About noon on Friday a singular and exciting incident was witnessed in Strangeways. Two soldiers were seen running from new Bridge-street towards the Assize Courts, pausing now and again as if in doubt, and occasionally peering through the shop windows on either side of the way. It turned out that they had been escorting a prisoner who had contrived to make his escape. While the soldiers, who looked thoroughly scared, were meditating a descent into one of the shafts of the new sewer now in course of construction in Strangeways, a constable in the county force sat on the top of a tramcar going townwards and commented on their proceedings.

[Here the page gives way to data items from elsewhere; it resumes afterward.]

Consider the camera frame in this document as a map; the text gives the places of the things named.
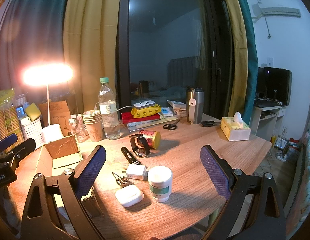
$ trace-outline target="gold lid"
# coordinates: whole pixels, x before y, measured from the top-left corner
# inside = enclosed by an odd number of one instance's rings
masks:
[[[160,144],[160,132],[156,131],[153,135],[153,148],[157,149]]]

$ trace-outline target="green label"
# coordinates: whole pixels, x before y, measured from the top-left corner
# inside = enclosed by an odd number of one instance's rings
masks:
[[[150,190],[151,190],[151,192],[153,192],[154,194],[161,195],[161,194],[166,194],[166,193],[168,193],[169,187],[166,187],[166,188],[155,188],[155,187],[153,187],[152,185],[150,185]]]

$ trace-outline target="window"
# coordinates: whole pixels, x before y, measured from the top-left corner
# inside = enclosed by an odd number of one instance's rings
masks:
[[[211,10],[214,1],[218,10],[222,10],[218,14]],[[220,84],[228,85],[231,73],[230,55],[228,62],[221,55],[224,67],[217,65],[218,46],[224,47],[231,40],[223,2],[120,0],[117,49],[120,106],[146,99],[162,107],[168,106],[167,100],[185,102],[186,87],[194,86],[205,91],[204,113],[216,116],[215,112],[223,111],[226,101],[221,100],[220,106],[216,93],[226,97],[224,92],[229,87],[220,88]],[[230,53],[227,45],[224,54]],[[225,67],[227,75],[221,78]]]

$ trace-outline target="computer monitor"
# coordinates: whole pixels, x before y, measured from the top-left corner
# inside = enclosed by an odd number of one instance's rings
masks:
[[[259,97],[264,97],[266,94],[265,72],[262,67],[258,68],[256,93],[263,94]]]
[[[265,67],[265,82],[267,86],[267,96],[275,97],[285,106],[289,105],[291,91],[291,71],[283,68]]]

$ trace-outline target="green bottle cap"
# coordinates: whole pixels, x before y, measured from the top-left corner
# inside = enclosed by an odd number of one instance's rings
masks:
[[[101,83],[108,83],[108,78],[100,78],[99,82],[101,82]]]

“They will never get him now,” said the policeman.
At that moment a man in plain clothes, having the appearance of a labourer, crossed from the footpath to the tramway, and without undue hurry got on to the car and took a place inside. The policeman promptly descended, and a minute later his fellow-passengers saw him rolling in the middle of the road under the railway viaduct with the man who, so to speak, had just stepped into his arms. The prisoner struggled desperately, but was at length overpowered and secured until the soldiers came panting up to resume possession.

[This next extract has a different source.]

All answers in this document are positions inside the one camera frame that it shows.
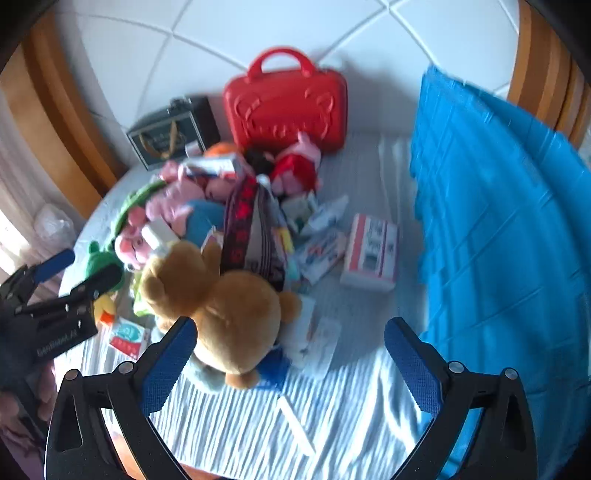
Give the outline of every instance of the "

Leicester Chronicle and the Leicestershire Mercury, Saturday 12 August 1893
Editor’s Note: I am greatly obliged to the inestimable Mr Amateur Casual at The Victorianist, who has considered this humble blog worthy of being “tagged” in a “meme”. I am to dredge from my archives – like so many crushed oyster-shells from the clinging mud of the Thames – seven posts worthy of renewed attention.
I may point out that the majority of my posts gained NO ATTENTION WHATSOEVER ‘pon their first appearance, so I shall be only too glad to haul them into the roseate light of dawn and present them before my subscribers, (and may I address you directly, subscribers, and say that I am eternally grateful to both of you for your patronage of my work – perhaps one day we shall be the triumvirate of a new world order).

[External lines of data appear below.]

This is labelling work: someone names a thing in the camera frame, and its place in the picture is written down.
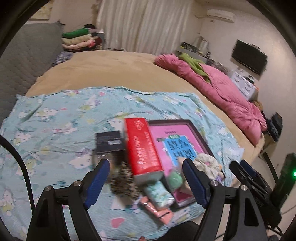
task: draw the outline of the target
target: red box
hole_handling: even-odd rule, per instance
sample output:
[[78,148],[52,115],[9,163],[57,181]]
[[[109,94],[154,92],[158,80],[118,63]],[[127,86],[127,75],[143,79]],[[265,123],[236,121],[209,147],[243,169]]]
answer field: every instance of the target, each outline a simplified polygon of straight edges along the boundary
[[158,158],[149,125],[145,118],[125,119],[129,163],[137,185],[158,181],[163,168]]

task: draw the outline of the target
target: metal screw
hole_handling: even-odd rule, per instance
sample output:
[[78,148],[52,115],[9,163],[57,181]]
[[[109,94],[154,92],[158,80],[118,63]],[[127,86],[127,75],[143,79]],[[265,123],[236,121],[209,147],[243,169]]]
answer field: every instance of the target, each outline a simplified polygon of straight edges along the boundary
[[74,186],[76,186],[76,187],[80,187],[81,184],[82,184],[82,182],[79,180],[74,182]]
[[243,191],[246,191],[246,190],[248,190],[248,187],[247,187],[246,185],[241,185],[241,189],[242,189]]
[[50,191],[51,189],[52,189],[52,186],[46,186],[46,187],[44,188],[44,190],[47,191],[47,192]]
[[211,183],[211,185],[214,186],[214,187],[216,187],[216,186],[219,185],[218,181],[216,181],[216,180],[211,180],[210,183]]

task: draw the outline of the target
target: green cloth
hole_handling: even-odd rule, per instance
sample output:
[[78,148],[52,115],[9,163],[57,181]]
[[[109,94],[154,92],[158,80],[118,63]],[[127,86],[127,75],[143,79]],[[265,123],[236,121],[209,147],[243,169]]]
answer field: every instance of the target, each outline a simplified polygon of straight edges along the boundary
[[63,38],[72,39],[89,33],[88,28],[80,28],[72,32],[63,33]]
[[192,68],[192,70],[199,74],[200,76],[202,76],[204,78],[204,80],[208,83],[211,83],[209,76],[207,75],[206,72],[204,72],[203,68],[201,67],[201,64],[204,64],[203,61],[198,60],[198,59],[194,59],[191,58],[188,54],[186,53],[182,53],[179,55],[179,59],[184,60],[186,63],[188,63],[190,65],[190,67]]

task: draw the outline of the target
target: air conditioner
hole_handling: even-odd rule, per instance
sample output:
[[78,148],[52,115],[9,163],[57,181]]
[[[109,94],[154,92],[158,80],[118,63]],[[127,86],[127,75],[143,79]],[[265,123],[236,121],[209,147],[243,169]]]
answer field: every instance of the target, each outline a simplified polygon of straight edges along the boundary
[[235,19],[235,14],[233,12],[227,12],[218,9],[208,9],[207,16],[231,23],[234,23]]

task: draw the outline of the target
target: blue gripper pad
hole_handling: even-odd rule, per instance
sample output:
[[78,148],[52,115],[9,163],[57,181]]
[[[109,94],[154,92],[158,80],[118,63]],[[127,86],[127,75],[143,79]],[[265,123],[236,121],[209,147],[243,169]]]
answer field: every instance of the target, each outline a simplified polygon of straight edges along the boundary
[[241,160],[239,164],[252,178],[257,177],[257,172],[245,160]]
[[196,199],[196,202],[206,208],[208,201],[206,199],[206,191],[204,186],[201,184],[194,171],[191,169],[188,159],[183,162],[183,174],[191,188],[191,191]]
[[93,178],[91,184],[89,185],[86,191],[86,199],[84,202],[84,207],[86,209],[89,209],[91,205],[94,205],[96,203],[101,193],[101,190],[103,188],[103,185],[109,175],[109,171],[110,171],[109,161],[106,159],[101,160],[96,168],[99,168],[98,167],[99,165],[101,165],[101,168],[98,170],[97,174]]

At the present time, however, I am happily (at least, as happily as one of my melancholic and poetic nature can expect) engaged in the only social habit that – in Mr Peacock’s words – the disappointed spirit never unlearns. Oh, Mr Co-operative’s cheapest bottle of Rioja, thou art the only styptic to a bleeding heart! Therefore I shall cogitate upon the meme for some time, and shall endeavour to complete it at some point in that abyss of potential (nay, inevitable) disappointment – THE FUTURE!
For now, my friends (though friendship is but a mayfly that began its day’s existence in innocence yet collided with a steam locomotive after no more than a minute) I shall…
I have forgotten my intention in starting the previous paragraph. Oh Morpheus, embrace me, for I am doomed to have no other bedfellow but thee.